Skip to main content

A Python 3 Library for State-of-the-Art Statistical Dimension Reduction Methods

Project description

direpack: a Python 3 library for state-of-the-art statistical dimension reduction techniques

This package delivers a scikit-learn compatible Python 3 package for sundry state-of-the art multivariate statistical methods, with a focus on dimension reduction.

The categories of methods delivered in this package, are:

  • Projection pursuit dimension reduction (ppdire)
  • Sufficient dimension reduction (sudire)
  • Robust M-estimators for dimension reduction (sprm) each of which are presented as scikit-learn compatible objects in the corresponding folders.

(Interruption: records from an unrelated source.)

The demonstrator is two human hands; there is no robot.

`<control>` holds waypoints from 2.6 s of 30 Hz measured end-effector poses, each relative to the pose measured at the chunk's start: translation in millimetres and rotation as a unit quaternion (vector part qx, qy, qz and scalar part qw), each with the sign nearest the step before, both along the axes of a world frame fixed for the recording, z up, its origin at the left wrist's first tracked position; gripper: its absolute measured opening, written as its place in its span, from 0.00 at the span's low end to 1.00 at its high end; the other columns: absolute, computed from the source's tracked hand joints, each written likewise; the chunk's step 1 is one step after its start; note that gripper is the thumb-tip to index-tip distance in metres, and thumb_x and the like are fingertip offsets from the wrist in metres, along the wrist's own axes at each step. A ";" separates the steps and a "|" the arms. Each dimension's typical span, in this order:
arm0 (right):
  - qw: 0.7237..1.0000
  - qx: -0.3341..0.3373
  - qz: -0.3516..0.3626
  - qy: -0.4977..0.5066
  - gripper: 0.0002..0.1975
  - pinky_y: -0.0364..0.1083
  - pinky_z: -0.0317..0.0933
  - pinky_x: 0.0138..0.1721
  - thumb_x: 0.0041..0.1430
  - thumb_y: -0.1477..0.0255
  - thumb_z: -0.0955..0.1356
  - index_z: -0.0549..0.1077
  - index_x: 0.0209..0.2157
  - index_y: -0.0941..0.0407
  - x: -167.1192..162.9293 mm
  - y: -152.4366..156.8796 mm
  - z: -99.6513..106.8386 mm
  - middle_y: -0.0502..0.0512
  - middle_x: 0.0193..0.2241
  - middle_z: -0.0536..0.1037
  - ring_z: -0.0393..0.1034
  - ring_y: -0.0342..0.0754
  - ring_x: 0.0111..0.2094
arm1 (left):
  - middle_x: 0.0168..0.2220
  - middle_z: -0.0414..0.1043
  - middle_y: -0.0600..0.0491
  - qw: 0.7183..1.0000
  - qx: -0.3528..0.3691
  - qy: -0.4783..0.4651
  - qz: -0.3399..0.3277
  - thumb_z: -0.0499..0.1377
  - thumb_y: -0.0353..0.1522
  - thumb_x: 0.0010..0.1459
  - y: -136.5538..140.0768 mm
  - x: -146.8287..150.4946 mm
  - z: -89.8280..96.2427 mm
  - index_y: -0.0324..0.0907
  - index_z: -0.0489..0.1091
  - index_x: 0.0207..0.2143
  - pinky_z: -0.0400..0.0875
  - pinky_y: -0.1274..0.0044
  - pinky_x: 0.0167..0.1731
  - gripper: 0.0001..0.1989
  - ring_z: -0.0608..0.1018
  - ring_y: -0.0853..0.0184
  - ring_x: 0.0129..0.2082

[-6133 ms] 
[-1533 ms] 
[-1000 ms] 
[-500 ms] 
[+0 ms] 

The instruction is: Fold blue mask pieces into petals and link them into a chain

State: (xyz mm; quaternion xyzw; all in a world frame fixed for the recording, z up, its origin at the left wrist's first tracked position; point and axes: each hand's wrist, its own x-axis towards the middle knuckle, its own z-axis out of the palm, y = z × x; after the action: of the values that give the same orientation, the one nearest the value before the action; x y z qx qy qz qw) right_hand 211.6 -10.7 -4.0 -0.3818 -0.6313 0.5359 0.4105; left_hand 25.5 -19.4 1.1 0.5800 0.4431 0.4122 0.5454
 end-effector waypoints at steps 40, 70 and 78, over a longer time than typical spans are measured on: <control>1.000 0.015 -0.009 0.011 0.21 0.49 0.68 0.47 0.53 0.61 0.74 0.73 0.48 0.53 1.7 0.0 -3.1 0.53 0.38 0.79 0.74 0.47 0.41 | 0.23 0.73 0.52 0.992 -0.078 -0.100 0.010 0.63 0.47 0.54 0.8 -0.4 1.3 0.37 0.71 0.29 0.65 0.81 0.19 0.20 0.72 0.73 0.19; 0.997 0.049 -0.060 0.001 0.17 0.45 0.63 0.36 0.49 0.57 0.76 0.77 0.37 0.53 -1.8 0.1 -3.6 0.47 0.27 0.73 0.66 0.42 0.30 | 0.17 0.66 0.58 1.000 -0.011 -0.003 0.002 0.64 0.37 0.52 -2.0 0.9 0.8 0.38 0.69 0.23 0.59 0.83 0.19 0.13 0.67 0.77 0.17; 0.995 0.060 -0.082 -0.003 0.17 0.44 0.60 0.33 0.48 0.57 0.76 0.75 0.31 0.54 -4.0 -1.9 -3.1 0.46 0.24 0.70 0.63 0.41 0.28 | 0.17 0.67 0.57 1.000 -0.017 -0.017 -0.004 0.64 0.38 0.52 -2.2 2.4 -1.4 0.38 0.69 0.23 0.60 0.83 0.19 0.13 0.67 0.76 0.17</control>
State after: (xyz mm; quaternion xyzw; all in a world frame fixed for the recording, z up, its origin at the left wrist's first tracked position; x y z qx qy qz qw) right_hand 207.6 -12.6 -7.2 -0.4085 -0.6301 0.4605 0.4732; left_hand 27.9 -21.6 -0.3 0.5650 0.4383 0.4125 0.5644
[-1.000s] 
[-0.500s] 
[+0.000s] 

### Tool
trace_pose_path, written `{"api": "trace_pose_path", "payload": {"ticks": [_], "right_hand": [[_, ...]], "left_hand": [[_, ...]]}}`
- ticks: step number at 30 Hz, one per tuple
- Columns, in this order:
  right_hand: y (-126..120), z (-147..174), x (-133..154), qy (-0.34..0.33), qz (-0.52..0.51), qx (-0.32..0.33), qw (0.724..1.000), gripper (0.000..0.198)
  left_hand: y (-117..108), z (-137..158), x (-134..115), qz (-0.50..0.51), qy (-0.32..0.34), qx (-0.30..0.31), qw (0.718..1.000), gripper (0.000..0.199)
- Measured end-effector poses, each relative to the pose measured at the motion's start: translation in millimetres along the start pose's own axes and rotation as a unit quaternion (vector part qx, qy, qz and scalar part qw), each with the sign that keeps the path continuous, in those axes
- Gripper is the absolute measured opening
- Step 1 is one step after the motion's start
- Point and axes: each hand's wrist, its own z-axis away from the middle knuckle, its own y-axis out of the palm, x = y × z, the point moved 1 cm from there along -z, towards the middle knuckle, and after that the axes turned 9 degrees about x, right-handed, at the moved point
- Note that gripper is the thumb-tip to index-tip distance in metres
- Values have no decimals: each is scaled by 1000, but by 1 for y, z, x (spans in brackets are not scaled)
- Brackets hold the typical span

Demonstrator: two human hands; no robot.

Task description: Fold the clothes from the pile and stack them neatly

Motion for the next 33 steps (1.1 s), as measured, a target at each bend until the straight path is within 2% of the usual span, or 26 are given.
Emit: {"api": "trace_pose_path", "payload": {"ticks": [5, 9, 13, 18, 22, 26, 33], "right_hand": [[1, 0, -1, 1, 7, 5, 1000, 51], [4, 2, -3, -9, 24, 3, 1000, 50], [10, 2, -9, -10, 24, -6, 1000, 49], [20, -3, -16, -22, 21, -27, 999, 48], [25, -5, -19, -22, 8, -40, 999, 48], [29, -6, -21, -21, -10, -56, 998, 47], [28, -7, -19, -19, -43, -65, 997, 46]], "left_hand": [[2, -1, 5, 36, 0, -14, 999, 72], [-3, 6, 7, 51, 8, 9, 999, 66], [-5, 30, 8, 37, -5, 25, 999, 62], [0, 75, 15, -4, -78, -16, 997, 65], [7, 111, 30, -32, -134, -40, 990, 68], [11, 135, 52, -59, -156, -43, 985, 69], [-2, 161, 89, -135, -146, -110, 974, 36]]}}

We hope that this package leads to scientific success. If it does so, we kindly ask to cite the direpack vignette [0], as well as the original publication of the corresponding method.

The package also contains a set of tools for pre- and postprocessing:

  • The preprocessing folder provides classical and robust centring and scaling, as well as spatial sign transforms [4]
  • The dicomo folder contains a versatile class to access a wide variety of moment and co-moment statistics, and statistics derived from those. Check out the dicomo Documentation file and the dicomo Examples Notebook.
  • Plotting utilities in the plot folder
  • Cross-validation utilities in the cross-validation folder

AIG sprm score space

Methods in the sprm folder

  • The estimator (sprm.py) [1]
  • The Sparse NIPALS (SNIPLS) estimator [3](snipls.py)
  • Robust M regression estimator (rm.py)
  • Ancillary functions for M-estimation (_m_support_functions.py)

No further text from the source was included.